— Directions for this task —
A complete answer includes every line below with the word "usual".

— Supplied records —

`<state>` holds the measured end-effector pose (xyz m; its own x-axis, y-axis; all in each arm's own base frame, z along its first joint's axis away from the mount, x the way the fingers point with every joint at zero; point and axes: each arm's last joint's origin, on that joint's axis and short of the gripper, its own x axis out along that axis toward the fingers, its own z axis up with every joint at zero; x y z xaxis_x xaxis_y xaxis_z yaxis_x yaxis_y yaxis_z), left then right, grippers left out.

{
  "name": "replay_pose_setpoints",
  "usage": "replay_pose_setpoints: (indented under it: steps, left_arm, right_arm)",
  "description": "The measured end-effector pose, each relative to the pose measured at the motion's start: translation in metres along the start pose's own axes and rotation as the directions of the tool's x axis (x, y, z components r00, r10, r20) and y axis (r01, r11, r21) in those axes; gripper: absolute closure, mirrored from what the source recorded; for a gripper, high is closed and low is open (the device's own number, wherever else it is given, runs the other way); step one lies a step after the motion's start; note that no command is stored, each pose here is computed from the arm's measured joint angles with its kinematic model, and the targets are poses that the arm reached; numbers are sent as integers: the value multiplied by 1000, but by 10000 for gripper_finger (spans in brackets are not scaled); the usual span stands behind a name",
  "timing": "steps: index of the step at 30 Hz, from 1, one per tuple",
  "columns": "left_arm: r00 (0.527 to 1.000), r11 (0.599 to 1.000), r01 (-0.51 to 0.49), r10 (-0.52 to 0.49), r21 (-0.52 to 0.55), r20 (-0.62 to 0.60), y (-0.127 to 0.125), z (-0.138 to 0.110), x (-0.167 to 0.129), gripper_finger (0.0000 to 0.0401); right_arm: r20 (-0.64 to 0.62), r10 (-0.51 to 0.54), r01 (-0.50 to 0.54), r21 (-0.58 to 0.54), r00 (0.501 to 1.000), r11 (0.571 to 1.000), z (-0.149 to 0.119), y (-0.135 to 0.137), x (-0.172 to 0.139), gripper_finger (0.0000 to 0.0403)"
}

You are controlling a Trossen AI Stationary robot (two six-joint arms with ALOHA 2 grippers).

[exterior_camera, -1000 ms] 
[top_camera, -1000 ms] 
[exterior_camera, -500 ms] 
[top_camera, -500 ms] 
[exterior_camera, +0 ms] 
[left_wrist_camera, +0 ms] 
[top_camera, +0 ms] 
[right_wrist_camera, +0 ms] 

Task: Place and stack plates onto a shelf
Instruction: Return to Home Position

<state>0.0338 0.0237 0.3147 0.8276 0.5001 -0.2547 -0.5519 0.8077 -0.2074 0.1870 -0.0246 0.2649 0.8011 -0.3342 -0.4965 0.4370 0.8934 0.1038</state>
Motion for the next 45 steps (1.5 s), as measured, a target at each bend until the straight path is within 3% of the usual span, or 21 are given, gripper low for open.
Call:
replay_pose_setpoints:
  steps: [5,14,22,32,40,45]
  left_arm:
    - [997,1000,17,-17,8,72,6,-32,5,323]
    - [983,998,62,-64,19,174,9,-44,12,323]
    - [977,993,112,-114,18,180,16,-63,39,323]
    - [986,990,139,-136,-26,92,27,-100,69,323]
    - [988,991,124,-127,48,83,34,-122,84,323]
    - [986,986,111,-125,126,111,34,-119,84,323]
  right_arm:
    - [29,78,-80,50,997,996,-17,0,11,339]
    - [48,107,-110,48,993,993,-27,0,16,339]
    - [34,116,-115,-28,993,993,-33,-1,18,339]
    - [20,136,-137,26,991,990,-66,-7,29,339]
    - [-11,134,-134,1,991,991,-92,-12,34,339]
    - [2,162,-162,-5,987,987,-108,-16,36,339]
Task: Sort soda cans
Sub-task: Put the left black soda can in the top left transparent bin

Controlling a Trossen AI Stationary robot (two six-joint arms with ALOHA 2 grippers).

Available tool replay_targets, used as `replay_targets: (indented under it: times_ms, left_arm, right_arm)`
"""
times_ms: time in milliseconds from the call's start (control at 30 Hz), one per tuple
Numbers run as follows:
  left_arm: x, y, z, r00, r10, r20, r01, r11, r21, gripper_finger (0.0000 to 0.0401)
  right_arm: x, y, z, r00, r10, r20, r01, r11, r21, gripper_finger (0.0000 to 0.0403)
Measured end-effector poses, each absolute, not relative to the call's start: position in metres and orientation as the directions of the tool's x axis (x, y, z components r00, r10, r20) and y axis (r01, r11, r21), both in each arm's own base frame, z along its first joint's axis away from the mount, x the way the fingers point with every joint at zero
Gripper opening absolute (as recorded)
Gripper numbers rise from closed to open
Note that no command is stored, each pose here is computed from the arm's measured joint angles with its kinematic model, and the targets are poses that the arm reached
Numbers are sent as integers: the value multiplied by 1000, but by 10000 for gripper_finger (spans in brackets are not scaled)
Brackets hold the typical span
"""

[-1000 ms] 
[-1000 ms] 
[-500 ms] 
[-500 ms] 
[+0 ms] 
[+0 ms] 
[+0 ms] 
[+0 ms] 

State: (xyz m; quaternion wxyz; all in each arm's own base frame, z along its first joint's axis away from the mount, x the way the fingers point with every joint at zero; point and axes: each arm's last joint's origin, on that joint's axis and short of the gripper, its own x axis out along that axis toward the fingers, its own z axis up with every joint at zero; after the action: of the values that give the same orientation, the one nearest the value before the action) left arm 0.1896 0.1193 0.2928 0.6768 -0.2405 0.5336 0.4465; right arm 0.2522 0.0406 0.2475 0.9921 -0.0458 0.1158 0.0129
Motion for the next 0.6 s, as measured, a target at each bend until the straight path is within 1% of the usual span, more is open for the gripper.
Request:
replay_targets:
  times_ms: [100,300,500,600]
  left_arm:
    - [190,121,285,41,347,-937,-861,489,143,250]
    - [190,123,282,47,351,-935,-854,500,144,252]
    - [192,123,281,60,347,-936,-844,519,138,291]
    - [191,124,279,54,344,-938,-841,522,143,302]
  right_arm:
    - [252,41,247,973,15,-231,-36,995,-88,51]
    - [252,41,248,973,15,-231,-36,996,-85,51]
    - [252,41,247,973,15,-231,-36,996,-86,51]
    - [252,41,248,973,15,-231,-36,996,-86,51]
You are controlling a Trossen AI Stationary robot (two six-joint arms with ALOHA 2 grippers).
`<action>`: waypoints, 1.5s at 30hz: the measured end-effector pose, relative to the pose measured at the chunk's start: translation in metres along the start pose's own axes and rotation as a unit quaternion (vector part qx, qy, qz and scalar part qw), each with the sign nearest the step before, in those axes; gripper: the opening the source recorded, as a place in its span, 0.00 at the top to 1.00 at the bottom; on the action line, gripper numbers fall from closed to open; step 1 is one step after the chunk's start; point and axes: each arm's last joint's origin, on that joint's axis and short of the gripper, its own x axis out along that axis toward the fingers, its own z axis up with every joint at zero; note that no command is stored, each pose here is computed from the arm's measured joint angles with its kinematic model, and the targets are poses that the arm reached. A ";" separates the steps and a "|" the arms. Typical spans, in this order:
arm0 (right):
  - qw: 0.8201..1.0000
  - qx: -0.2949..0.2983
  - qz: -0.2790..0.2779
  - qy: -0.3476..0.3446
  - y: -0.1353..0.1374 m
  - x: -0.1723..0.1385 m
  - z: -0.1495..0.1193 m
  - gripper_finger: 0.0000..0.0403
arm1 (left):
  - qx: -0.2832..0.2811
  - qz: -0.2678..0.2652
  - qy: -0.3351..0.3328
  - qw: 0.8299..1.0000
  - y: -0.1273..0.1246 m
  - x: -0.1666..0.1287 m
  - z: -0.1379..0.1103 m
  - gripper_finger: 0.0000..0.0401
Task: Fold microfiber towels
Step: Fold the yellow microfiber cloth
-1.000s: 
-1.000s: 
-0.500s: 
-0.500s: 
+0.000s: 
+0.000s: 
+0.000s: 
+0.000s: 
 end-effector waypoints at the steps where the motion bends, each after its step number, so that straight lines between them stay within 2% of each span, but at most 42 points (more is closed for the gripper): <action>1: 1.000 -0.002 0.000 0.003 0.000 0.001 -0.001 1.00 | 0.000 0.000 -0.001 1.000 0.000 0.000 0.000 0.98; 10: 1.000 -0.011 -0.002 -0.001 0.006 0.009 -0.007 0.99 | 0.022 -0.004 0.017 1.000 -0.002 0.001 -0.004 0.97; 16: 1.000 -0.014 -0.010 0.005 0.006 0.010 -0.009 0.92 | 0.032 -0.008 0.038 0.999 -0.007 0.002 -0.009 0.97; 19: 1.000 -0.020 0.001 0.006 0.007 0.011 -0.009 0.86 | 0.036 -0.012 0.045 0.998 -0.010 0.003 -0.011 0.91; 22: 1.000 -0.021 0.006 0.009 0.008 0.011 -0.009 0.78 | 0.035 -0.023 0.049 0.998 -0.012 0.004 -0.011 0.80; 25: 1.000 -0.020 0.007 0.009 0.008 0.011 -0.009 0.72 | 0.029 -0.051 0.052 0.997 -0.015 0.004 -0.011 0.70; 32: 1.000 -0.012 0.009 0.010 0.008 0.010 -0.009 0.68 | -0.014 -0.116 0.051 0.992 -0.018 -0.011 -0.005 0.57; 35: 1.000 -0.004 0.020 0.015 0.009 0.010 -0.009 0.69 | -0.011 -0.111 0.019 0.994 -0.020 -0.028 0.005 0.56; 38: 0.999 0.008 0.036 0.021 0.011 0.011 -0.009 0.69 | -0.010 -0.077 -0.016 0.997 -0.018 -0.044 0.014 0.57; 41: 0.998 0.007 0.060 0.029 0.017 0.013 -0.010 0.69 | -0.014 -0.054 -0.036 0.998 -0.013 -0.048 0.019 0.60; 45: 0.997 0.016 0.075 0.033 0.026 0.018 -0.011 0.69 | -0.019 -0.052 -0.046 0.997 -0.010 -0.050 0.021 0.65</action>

— Solution —
  "description": "The measured end-effector pose, each relative to the pose measured at the motion's start: translation in metres along the start pose's own axes and rotation as the directions of the tool's x axis (x, y, z components r00, r10, r20) and y axis (r01, r11, r21) in those axes; gripper: absolute closure, mirrored from what the source recorded; for a gripper, high is closed and low is open (the device's own number, wherever else it is given, runs the other way); step one lies a step after the motion's start; note that no command is stored, each pose here is computed from the arm's measured joint angles with its kinematic model, and the targets are poses that the arm reached; numbers are sent as integers: the value multiplied by 1000, but by 10000 for gripper_finger (spans in brackets are not scaled); the usual span stands behind a name",
Motion for the next 45 steps (1.5 s), as measured, a target at each bend until the straight path is within 3% of the usual span, or 21 are given, gripper low for open.
Motion for the next 0.6 s, as measured, a target at each bend until the straight path is within 1% of the usual span, more is open for the gripper.

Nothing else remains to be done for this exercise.